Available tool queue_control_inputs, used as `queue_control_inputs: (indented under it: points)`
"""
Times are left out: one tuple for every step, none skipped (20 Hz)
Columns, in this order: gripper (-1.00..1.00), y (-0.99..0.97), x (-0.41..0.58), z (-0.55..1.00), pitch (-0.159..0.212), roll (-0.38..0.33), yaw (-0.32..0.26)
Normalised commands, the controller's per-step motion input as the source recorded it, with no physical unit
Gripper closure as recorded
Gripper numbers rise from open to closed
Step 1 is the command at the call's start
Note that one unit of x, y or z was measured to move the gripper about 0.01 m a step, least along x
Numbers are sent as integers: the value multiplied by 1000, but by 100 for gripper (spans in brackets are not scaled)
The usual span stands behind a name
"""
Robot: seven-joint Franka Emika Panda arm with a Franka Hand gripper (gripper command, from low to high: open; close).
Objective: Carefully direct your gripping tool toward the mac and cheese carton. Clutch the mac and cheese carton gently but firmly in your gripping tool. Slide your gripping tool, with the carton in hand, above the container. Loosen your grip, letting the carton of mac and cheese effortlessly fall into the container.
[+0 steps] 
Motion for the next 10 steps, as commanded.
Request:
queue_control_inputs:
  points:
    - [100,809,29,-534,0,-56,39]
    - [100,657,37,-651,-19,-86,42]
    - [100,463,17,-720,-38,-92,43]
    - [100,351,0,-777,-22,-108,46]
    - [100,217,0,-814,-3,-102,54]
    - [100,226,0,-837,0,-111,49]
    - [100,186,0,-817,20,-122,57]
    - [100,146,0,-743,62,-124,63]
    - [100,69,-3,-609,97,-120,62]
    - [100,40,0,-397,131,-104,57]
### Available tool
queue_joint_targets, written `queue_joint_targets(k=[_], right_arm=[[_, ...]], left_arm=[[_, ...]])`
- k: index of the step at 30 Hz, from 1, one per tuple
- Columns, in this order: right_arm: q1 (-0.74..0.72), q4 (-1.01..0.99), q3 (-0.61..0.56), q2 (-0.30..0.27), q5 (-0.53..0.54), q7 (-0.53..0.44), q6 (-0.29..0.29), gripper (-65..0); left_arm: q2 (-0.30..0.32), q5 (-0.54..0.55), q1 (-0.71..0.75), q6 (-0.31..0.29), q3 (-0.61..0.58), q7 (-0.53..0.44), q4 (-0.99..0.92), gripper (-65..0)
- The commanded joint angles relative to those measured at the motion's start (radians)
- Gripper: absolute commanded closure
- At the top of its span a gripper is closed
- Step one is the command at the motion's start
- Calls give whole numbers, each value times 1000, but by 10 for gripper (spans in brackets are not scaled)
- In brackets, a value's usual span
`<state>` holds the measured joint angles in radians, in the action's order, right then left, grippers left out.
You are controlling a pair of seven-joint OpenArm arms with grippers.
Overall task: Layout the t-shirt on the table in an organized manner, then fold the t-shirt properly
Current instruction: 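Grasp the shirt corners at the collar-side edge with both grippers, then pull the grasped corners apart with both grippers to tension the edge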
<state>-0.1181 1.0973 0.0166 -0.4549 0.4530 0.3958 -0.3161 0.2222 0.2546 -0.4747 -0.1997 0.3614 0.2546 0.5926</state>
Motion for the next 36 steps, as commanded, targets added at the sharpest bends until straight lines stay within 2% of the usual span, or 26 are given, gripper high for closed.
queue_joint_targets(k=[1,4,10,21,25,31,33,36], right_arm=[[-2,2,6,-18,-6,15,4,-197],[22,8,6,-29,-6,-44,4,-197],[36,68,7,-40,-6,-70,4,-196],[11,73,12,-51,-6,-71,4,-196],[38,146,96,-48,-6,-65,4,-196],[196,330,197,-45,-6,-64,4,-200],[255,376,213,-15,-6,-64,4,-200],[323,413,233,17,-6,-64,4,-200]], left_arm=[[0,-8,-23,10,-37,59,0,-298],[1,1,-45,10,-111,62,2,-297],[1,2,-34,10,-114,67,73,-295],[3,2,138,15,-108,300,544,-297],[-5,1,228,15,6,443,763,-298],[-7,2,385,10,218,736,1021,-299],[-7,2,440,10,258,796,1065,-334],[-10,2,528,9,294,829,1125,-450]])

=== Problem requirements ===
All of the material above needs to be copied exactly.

=== Your solution ===
Available tool queue_control_inputs, used as `queue_control_inputs: (indented under it: points)`
"""
Times are left out: one tuple for every step, none skipped (20 Hz)
Columns, in this order: gripper (-1.00..1.00), y (-0.99..0.97), x (-0.41..0.58), z (-0.55..1.00), pitch (-0.159..0.212), roll (-0.38..0.33), yaw (-0.32..0.26)
Normalised commands, the controller's per-step motion input as the source recorded it, with no physical unit
Gripper closure as recorded
Gripper numbers rise from open to closed
Step 1 is the command at the call's start
Note that one unit of x, y or z was measured to move the gripper about 0.01 m a step, least along x
Numbers are sent as integers: the value multiplied by 1000, but by 100 for gripper (spans in brackets are not scaled)
The usual span stands behind a name
"""
Robot: seven-joint Franka Emika Panda arm with a Franka Hand gripper (gripper command, from low to high: open; close).
Objective: Carefully direct your gripping tool toward the mac and cheese carton. Clutch the mac and cheese carton gently but firmly in your gripping tool. Slide your gripping tool, with the carton in hand, above the container. Loosen your grip, letting the carton of mac and cheese effortlessly fall into the container.
[+0 steps] 
Motion for the next 10 steps, as commanded.
Request:
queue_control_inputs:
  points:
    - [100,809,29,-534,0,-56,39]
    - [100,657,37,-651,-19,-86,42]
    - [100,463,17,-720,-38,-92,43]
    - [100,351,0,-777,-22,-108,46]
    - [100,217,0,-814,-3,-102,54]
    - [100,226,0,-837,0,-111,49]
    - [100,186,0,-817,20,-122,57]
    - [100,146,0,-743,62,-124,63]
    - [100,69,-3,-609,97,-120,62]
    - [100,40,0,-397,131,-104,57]
### Available tool
queue_joint_targets, written `queue_joint_targets(k=[_], right_arm=[[_, ...]], left_arm=[[_, ...]])`
- k: index of the step at 30 Hz, from 1, one per tuple
- Columns, in this order: right_arm: q1 (-0.74..0.72), q4 (-1.01..0.99), q3 (-0.61..0.56), q2 (-0.30..0.27), q5 (-0.53..0.54), q7 (-0.53..0.44), q6 (-0.29..0.29), gripper (-65..0); left_arm: q2 (-0.30..0.32), q5 (-0.54..0.55), q1 (-0.71..0.75), q6 (-0.31..0.29), q3 (-0.61..0.58), q7 (-0.53..0.44), q4 (-0.99..0.92), gripper (-65..0)
- The commanded joint angles relative to those measured at the motion's start (radians)
- Gripper: absolute commanded closure
- At the top of its span a gripper is closed
- Step one is the command at the motion's start
- Calls give whole numbers, each value times 1000, but by 10 for gripper (spans in brackets are not scaled)
- In brackets, a value's usual span
`<state>` holds the measured joint angles in radians, in the action's order, right then left, grippers left out.
You are controlling a pair of seven-joint OpenArm arms with grippers.
Overall task: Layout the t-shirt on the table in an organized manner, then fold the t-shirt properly
Current instruction: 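Grasp the shirt corners at the collar-side edge with both grippers, then pull the grasped corners apart with both grippers to tension the edge
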<state>-0.1181 1.0973 0.0166 -0.4549 0.4530 0.3958 -0.3161 0.2222 0.2546 -0.4747 -0.1997 0.3614 0.2546 0.5926</state>
Motion for the next 36 steps, as commanded, targets added at the sharpest bends until straight lines stay within 2% of the usual span, or 26 are given, gripper high for closed.
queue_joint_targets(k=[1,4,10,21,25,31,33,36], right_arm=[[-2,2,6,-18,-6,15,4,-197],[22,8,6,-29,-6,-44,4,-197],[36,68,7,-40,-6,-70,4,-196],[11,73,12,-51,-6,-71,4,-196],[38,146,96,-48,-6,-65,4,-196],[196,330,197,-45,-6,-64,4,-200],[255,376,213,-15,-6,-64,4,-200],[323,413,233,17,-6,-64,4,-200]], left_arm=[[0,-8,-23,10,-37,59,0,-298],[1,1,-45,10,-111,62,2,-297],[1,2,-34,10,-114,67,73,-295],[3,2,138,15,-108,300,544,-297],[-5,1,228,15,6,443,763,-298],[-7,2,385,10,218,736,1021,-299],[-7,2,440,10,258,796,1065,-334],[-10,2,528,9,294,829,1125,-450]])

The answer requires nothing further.